*** Opening of Records provided ***

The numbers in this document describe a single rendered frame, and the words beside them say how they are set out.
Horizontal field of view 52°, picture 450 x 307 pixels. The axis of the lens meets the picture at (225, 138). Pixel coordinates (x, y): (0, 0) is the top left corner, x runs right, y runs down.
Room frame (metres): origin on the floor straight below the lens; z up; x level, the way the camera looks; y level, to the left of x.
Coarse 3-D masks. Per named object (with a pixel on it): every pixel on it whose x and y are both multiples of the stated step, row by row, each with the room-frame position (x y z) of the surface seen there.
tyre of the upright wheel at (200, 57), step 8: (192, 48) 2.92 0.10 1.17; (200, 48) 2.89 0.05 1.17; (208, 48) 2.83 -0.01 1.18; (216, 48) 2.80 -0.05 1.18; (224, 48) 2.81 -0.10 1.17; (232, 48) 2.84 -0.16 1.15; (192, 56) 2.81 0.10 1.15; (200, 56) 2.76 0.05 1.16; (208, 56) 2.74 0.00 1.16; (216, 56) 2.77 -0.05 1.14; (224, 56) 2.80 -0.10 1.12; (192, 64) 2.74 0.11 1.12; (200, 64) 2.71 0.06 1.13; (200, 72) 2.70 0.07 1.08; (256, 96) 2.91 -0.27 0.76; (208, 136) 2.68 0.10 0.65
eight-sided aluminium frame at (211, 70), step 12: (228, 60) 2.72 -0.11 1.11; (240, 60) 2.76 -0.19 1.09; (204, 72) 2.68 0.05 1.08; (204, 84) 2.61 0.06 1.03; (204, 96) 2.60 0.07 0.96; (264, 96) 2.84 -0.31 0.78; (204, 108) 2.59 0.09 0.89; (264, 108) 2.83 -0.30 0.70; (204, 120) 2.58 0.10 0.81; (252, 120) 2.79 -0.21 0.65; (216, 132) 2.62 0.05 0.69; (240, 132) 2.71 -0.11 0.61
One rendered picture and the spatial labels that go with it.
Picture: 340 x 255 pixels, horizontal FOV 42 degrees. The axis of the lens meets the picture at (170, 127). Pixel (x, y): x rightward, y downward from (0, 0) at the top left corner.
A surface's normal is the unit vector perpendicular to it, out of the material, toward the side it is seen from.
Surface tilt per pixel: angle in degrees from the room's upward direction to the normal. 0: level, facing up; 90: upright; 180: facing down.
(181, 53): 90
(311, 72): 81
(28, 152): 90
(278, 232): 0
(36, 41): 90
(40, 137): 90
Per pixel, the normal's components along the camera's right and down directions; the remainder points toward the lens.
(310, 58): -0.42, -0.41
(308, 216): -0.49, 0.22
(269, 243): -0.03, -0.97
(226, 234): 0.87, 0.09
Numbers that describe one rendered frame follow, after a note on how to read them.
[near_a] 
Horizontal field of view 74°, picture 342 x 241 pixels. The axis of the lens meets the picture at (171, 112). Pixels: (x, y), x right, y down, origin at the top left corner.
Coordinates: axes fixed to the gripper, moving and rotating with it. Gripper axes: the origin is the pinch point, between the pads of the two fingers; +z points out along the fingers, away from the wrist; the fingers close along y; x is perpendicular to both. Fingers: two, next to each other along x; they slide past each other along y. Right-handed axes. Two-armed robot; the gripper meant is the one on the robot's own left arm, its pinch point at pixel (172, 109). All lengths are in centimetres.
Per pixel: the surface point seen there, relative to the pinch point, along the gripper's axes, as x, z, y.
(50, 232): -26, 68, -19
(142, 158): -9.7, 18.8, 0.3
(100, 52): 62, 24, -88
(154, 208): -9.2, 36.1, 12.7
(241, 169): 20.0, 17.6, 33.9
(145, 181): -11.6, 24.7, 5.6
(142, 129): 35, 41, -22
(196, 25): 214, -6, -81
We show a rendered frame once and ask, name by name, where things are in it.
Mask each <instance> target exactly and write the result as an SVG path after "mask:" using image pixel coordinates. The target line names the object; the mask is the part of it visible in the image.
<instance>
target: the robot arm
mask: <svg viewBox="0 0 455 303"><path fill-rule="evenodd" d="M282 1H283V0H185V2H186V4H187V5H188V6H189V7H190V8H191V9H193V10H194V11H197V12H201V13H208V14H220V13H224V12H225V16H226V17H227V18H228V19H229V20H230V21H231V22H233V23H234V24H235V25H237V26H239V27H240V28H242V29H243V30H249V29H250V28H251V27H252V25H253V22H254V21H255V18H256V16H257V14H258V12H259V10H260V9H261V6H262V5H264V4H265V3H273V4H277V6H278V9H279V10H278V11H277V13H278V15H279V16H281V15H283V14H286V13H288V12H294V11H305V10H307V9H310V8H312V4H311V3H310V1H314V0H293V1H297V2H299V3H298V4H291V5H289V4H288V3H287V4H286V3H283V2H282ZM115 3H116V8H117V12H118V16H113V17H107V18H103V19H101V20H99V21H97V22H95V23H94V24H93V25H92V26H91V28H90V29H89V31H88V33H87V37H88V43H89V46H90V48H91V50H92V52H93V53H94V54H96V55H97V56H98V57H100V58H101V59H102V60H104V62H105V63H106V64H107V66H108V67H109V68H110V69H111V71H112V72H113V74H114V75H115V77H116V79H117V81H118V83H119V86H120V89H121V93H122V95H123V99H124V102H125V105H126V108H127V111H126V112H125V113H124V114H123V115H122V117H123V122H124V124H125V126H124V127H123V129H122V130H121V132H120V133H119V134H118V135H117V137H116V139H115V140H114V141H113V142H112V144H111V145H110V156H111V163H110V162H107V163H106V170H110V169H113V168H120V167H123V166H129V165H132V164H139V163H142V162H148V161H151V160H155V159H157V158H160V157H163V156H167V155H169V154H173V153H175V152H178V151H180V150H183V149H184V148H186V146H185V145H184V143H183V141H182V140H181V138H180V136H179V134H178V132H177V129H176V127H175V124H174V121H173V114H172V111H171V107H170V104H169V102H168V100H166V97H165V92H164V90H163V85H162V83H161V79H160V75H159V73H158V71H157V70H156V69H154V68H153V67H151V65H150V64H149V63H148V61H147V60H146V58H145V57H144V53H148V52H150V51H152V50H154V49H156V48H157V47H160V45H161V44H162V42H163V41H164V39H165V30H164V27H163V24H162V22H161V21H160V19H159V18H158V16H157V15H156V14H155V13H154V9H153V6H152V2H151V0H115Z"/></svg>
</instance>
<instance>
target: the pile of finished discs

*** Close of Records provided ***

Problem to solve:
In how many lines of the material does the string "picture" appear? Reply with the number only.

Output:
4